NOTE: This document is a design draft and does not reflect the state of a stable release, but the work in progress on the current master, and future considerations.

Before implementing operations that rely in some way on time it is necessary to define the different concepts of time in Flink and how time is handled in a streaming topology.

Different Notions of Time

Some operations, such as time-windows and ordering by time, require a notion of time. In these operations the user has the choice between two approaches:

  1. Using the current system time of the machine that an operation is running on, or
  2. Using the timestamp of the records. In Flink, every element has a timestamp attached to it. When a value enters a streaming topology through a source, this source attaches a timestamp to the value. The timestamp can either be the current system time of the source (ingress time) or it can be a timestamp that is extracted from the value (event time).

Because of these two ways of assigning timestamps at sources, there are now three different types of times. All of which have different pros and cons:

  • Operator Time: Operators simply trigger windows on their own system clocks. This usually gives the fastest results, since using timestamps in processing might require waiting for slower operations and buffering of elements since the elements will arrive at operations out-of-order. That is, they are usually not ordered by their timestamps. This will, however, not give you any guarantees about the ordering of elements when joining several data streams and when operations require a repartitioning of the elements since the timestamp of an element is essentially the time when it arrives at the operation.

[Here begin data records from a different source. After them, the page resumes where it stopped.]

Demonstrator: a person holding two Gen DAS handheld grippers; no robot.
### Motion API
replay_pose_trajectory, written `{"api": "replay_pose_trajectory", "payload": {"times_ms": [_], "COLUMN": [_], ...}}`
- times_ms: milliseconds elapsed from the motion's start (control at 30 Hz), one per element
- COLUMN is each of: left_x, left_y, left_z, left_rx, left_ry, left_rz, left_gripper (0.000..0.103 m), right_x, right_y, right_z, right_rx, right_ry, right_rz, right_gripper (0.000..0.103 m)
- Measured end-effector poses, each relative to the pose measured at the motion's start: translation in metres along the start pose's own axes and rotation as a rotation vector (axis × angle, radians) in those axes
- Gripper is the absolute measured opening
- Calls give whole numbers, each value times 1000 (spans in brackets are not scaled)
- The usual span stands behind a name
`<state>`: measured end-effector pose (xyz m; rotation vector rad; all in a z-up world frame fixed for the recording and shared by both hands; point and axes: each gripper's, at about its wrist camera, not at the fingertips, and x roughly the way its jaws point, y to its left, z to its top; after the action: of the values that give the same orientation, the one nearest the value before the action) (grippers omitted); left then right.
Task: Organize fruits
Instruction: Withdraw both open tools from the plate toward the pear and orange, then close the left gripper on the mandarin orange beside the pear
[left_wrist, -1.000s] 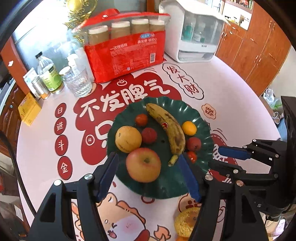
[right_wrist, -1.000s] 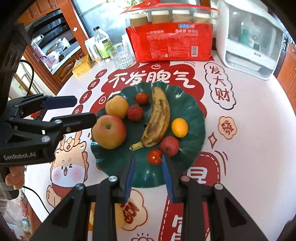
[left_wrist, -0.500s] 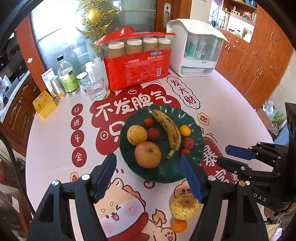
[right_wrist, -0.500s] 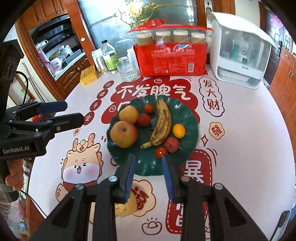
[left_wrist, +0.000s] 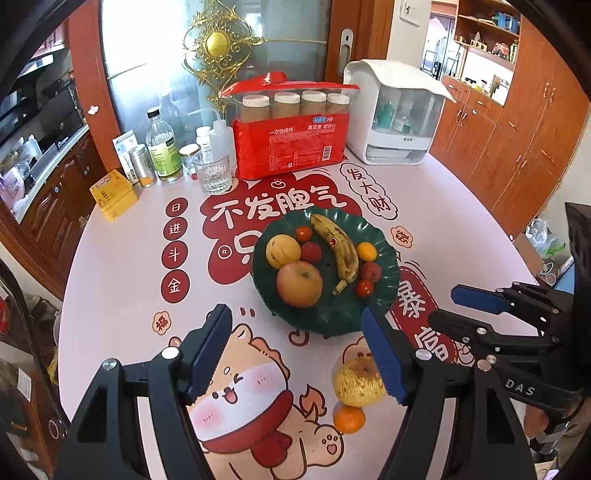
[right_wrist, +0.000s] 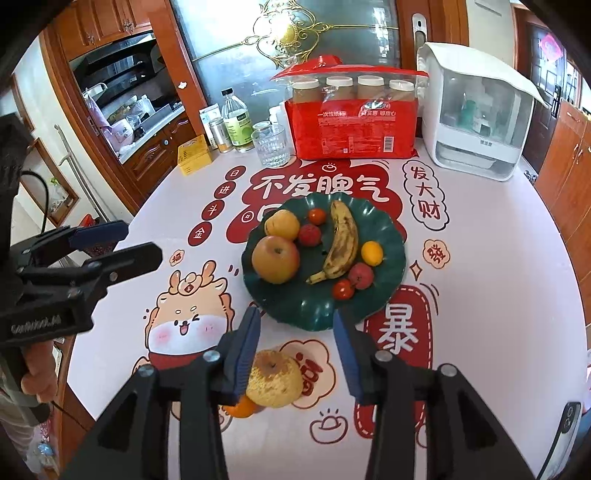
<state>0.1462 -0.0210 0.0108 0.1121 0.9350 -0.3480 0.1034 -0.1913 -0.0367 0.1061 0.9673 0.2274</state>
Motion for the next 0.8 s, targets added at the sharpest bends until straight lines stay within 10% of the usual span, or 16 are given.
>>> {"api": "replay_pose_trajectory", "payload": {"times_ms": [800], "left_x": [37], "left_y": [-14], "left_z": [-105], "left_rx": [-75], "left_ry": [72], "left_rz": [-26], "left_gripper": [81], "right_x": [9], "right_y": [5], "right_z": [-55], "right_rx": [101], "right_ry": [10], "right_rz": [61], "right_gripper": [66]}}
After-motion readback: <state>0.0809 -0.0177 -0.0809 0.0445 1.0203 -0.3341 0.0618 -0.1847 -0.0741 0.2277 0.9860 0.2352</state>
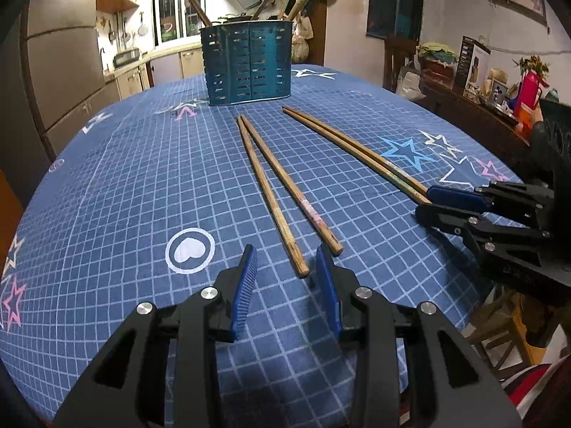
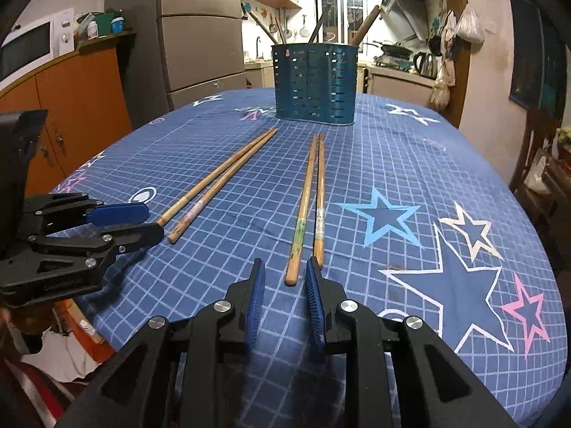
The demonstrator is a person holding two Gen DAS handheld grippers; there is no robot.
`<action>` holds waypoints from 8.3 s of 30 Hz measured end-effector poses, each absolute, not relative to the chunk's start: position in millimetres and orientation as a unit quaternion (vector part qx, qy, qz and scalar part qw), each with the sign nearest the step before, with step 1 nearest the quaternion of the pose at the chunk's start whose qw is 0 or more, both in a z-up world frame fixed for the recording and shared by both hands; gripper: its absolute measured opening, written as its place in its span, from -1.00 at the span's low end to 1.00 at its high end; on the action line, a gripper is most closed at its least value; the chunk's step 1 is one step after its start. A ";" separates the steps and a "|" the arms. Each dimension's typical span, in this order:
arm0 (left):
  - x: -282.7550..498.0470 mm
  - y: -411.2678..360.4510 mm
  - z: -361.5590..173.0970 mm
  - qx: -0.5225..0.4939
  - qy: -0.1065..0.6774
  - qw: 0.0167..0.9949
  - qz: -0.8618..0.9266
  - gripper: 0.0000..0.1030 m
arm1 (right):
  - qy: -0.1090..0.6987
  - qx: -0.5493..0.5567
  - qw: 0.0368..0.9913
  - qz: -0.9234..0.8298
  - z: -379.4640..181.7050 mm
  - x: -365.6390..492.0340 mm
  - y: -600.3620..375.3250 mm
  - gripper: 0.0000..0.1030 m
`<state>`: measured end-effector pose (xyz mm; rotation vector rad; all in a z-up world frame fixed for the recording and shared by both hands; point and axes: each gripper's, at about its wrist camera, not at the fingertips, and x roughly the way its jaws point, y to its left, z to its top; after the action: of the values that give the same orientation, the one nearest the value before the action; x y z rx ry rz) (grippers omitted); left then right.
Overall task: Organize utensils
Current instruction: 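Bring both open tools back down over the remaining chopsticks, then close the right tool on a chopstick while the left tool grasps another, then lift the left tool's chopstick toward the holder while the right tool carries its own, then lower the left tool's chopstick into the holder while the right tool lowers its own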
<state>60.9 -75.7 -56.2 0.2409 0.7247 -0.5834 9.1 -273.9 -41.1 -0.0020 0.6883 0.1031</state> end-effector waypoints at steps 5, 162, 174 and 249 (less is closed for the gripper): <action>51.7 -77.8 -58.8 0.130 0.323 0.896 -0.276 -0.48 | 0.313 0.004 0.949 0.035 -44.6 4.6 -272.3 -0.50; 202.0 -286.2 6.5 0.343 0.264 0.785 -0.442 0.23 | -0.006 0.087 0.996 -0.023 222.8 73.0 -446.5 -0.84; 244.1 -309.7 -44.7 0.380 0.327 0.734 -0.457 -0.48 | 0.008 0.117 0.993 -0.031 191.4 55.4 -486.0 -0.84; 334.0 -155.7 160.3 0.001 0.074 0.970 -0.233 -0.91 | 0.084 0.118 0.989 0.005 196.4 300.7 -374.6 -0.84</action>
<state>334.0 -155.7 160.3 0.0020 0.1502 -0.4715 300.7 -374.6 196.4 0.2373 0.1692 0.0100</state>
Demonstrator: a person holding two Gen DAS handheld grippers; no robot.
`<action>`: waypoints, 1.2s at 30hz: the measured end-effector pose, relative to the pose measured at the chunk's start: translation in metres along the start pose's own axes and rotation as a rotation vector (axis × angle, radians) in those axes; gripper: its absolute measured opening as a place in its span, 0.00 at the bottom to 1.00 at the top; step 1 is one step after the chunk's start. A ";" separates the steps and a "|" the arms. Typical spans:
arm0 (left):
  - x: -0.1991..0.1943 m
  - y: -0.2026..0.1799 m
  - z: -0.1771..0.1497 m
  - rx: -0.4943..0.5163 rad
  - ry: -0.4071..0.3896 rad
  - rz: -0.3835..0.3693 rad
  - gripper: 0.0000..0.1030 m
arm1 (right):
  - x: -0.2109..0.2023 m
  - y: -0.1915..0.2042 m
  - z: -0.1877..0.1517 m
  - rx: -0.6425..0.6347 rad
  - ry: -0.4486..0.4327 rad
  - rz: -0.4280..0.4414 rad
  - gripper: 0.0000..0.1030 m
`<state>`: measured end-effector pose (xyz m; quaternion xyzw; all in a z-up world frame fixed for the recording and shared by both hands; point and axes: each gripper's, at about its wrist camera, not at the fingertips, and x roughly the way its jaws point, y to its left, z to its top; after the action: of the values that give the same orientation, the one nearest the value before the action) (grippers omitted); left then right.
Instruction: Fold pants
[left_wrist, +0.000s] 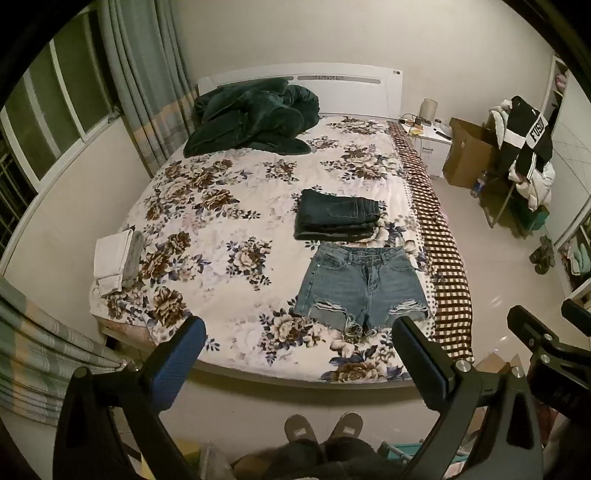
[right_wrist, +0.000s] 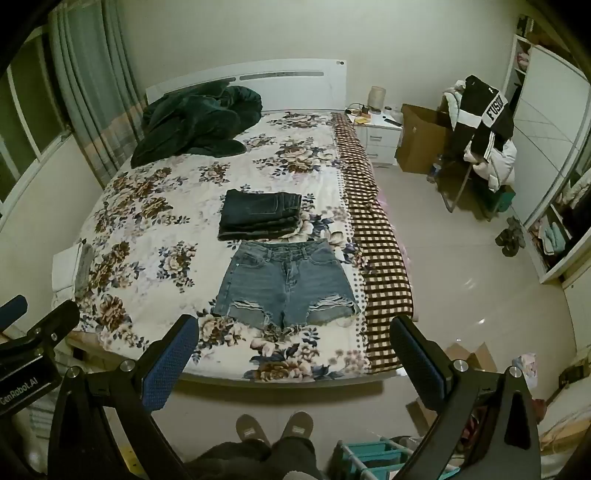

  • Event Time: This makes it possible to define orderings or time windows that are completely independent of the system time of the machines that a topology is running on. This might, however, lead to very high latencies because operations have to wait until they can be sure that they have seen all elements up to a certain timestamp. 

  • Ingress Time: This gives you a good compromise between event time and operator time. Even after repartitioning data or joining several data streams the elements can still be processed according to the time that they entered the system. The latency should also be low because the timestamps that sources attach to elements are steadily increasing.

 

Which time mode should be used is a program-wide setting, defined on the execution environment. The following reasons lead to this suggestion:

  • Mixing timestamp time (event or ingress) and operator time leads to arbitrary and semantically ill-defined results.
  • Switching between event time and ingress time should be simple. That way, we allow people to experiment with event time, and switch to ingress time, when they observe that event time latency is too high.
  • Mixing ingress time and event time: This would probably be less interesting, as it gives again tricky results. If strictly needed (because some sources cannot assign an event time), one can use an "ingress time event time assigner".

 

Note: The implementation of Ingress Time and Event Time does not differ in any point but the data sources. All downstream operators are agnostic to where the timestamps come from.

 

Watermarks: Tracking the Progress of Time

This only applies to operations that use timestamp time (ingress time or event time) since operator time is only local to one parallel instance of an operation.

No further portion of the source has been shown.